As with all kinds of salt, the main difference is not in the chemical composition of each salt, but in the size, shape, texture and color of the crystals used. For cooks and anyone who is serious about cooking with salt, the size and texture of salt have a massive impact. This is because the size of the granules and the texture of the salt completely change the taste profile of the food you are sprinkling on. Let's look at the differences between sea salt and kosher salt.
Kosher Salt: What is it and how is it made?
Kosheres salt, also known by its nickname "rock salt", consists of large white grains that are rough and uneven. It is normally mined from salt mines, but undergoes a less stringent processing method than your regular table salt. It is a coarse salt that takes a while to dissolve, but is not dense because it consists of large flakes.
It is most commonly used in the Jewish tradition, where the blood of the slaughtered animal must be removed to prepare it for consumption. Unlike too thin table salt and coarse sea salt, kosher salt is just the thing to pull the blood out of the meat as it can be evenly distributed. For this reason, the salt is referred to as "kosher", as used in the process of kosher meat. It's important to note that kosher salt does not really have to be "kosher", which is a little misleading to those new to this type of salt. A more correct expression would be kosher salt.

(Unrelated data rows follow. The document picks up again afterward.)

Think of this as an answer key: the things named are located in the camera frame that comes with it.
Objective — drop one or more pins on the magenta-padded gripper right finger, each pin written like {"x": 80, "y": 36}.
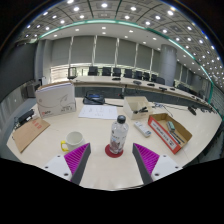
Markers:
{"x": 148, "y": 160}

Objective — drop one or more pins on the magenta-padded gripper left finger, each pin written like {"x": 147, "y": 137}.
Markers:
{"x": 76, "y": 159}

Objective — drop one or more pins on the clear water bottle black cap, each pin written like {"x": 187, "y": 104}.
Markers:
{"x": 118, "y": 136}

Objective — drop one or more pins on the open brown box red side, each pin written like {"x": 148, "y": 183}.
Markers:
{"x": 161, "y": 131}

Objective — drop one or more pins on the flat round red coaster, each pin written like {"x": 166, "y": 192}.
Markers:
{"x": 108, "y": 152}

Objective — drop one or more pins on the black pen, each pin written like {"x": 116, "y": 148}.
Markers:
{"x": 176, "y": 137}

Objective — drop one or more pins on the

The difference between kosher and sea salt?
The texture and color of the salt. Sea salt is much nicer than kosher salt because it is available in numerous sizes and consists of small clear crystals shaped like inverted pyramids. When comparing the two, however, you will find that sea salt is much coarser than kosher salt, is not flowable and does not have a uniform floc size. In contrast to Kosher salt, sea salt can greatly affect the color and taste of food as trace elements such as magnesium, calcium and potassium are found in the unrefined versions.
When will kosher salt or sea salt be used?
Usually you only want to use sea salt as a finishing on dishes. Because the uneven flakes do not stack evenly, have a less dense pinch and may contain trace minerals that could affect the dish when used during cooking. Kosher, on the other hand, can be used as a spice during and after cooking, but should also be used in the preservation and processing of meat.